It’s been on my heart lately. People have been making depression, sickness, lack of hope, etc. look “cool.” If you’re not on meds, if you’re not hurting yourself, if something’s not wrong with you, you’re weird. You’re innocent. No one will like you. You’re not cool. Well, I’m hurting right now, and it’s not cool. Guess what. It hurts.
What kind of a suicidal society wants their children to be in pain to be accepted?
Even as a Christian, life can be hard, you know? Sometimes I feel hopeless and just completely ready to go. I should probably be happy that I’m alive and I have life a lot better than a lot of others, but I’m not. I’m selfish and imperfect (sorry to let you all down! 😛 ).

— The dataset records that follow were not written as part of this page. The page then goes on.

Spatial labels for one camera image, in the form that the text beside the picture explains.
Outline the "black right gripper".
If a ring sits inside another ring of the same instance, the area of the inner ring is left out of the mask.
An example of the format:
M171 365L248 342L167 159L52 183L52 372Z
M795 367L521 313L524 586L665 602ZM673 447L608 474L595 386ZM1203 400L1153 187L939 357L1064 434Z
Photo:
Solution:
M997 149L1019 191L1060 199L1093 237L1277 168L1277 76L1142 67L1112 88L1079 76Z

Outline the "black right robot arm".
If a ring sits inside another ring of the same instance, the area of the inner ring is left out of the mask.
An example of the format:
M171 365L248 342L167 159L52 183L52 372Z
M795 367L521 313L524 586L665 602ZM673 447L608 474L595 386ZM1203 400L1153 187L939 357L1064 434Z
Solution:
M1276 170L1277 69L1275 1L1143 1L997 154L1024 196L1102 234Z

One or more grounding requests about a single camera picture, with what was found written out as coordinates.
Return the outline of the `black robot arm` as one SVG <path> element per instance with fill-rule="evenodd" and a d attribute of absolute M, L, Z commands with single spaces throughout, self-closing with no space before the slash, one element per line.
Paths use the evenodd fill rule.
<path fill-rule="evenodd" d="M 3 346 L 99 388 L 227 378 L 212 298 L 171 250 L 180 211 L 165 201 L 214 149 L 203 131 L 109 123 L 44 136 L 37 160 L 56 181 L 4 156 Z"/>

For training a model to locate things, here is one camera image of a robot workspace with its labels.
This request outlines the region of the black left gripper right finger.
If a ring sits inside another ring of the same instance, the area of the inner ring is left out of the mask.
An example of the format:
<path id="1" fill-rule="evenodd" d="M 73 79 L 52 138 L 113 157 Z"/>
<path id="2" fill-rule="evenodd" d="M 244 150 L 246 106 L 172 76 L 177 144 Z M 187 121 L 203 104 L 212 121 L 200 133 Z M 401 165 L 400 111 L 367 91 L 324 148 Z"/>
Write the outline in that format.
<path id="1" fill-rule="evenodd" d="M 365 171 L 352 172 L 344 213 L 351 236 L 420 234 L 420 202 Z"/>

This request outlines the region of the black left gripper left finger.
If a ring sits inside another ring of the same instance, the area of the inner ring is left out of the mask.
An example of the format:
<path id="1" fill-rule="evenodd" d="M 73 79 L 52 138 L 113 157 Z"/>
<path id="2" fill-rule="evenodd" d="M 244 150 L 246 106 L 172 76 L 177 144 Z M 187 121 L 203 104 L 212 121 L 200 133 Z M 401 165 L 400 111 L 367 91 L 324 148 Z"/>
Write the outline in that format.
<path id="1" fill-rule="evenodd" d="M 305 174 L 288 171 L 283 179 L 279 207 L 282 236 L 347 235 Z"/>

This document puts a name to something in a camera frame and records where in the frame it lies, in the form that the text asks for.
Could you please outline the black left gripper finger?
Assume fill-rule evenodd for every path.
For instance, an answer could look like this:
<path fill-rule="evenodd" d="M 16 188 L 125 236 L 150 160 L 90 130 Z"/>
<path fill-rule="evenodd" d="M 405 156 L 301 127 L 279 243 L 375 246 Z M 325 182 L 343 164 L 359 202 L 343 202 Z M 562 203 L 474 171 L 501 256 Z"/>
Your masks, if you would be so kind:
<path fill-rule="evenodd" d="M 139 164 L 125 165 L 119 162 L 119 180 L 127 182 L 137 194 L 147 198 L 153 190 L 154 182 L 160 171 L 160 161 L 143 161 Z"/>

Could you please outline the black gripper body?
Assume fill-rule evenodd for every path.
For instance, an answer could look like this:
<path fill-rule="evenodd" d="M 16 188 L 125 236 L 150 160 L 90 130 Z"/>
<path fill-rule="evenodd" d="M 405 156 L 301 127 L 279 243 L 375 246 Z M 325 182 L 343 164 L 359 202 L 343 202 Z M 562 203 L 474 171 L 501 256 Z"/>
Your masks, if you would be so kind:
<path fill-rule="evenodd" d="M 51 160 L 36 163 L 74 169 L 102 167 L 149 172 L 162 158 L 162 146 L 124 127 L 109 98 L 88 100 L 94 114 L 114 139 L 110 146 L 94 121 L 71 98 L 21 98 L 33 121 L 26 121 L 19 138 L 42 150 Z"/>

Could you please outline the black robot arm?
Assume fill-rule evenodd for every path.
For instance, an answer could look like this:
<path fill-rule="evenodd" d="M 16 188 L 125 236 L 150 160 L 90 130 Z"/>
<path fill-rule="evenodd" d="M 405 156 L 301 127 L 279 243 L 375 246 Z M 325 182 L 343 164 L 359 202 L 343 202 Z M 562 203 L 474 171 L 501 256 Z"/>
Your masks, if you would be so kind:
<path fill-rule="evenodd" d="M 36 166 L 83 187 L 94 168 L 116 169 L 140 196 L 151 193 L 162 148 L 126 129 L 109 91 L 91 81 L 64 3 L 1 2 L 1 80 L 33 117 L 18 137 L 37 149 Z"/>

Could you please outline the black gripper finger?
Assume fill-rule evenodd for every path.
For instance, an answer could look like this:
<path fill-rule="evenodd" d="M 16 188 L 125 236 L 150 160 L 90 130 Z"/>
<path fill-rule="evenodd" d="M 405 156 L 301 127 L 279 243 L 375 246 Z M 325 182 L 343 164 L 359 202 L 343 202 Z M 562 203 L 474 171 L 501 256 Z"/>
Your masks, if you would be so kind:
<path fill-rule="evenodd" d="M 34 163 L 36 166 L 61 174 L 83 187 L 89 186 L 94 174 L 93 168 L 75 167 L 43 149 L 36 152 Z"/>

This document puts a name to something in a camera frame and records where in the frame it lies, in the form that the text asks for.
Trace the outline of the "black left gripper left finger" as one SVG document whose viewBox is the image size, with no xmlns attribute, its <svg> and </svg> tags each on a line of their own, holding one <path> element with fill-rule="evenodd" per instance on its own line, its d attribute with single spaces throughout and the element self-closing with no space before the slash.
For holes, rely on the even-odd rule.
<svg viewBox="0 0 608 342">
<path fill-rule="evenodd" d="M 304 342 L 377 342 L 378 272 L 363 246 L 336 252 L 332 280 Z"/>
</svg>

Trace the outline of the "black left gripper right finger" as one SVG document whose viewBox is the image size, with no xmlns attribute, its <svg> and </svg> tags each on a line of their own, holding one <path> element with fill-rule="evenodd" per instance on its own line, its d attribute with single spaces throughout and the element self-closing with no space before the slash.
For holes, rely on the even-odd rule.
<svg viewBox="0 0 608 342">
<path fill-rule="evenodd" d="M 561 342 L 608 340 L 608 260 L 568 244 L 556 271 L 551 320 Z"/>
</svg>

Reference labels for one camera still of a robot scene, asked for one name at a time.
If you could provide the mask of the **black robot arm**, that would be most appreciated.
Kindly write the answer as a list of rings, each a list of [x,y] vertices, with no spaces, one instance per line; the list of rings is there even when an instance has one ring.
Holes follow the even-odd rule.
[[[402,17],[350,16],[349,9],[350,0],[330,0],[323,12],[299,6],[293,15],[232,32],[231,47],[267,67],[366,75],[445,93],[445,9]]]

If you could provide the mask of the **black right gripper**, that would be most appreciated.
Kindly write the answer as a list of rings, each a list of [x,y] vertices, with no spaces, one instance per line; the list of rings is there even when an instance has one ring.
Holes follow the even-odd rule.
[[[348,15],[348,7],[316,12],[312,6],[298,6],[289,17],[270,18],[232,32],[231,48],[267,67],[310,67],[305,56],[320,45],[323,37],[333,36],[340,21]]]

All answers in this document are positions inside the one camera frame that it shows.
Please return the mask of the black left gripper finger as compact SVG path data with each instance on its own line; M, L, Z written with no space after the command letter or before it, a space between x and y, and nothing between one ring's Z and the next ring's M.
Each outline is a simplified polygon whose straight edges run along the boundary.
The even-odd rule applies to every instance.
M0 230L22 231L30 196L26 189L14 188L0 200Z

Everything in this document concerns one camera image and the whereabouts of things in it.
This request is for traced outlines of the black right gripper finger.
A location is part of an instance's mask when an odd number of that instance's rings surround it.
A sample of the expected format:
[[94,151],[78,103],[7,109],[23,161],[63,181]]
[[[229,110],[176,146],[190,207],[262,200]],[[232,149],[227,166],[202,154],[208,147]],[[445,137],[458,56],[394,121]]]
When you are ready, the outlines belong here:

It was on the news the other day. Another school shooting. Why can’t the news show something hopeful for once? I’m sick of all the crap. I’m sick of all the darkness. I’m tired of feeling like I have nothing to look forward to in life. When I graduate, what’s the world going to be like? Two short years, but so much can happen in that time.
Is the majority of the world’s population as sick as the ones who make the news?
The utter putrid sickness of this world is so overwhelming and I can’t handle the thought that this is what I’m growing up in.
I need to see something good. I need to know there’s something for me to look forward to. What were all those survivors of World War I and II holding on to? How did they do it?
Frodo and Sam – Sam said they were holding on because there was still some good in this world. Where is it?
If you see it, show me. Please. I need it so much.
The world needs it.
Do you have answers to all these questions? Seriously, we can use some cheering up right now.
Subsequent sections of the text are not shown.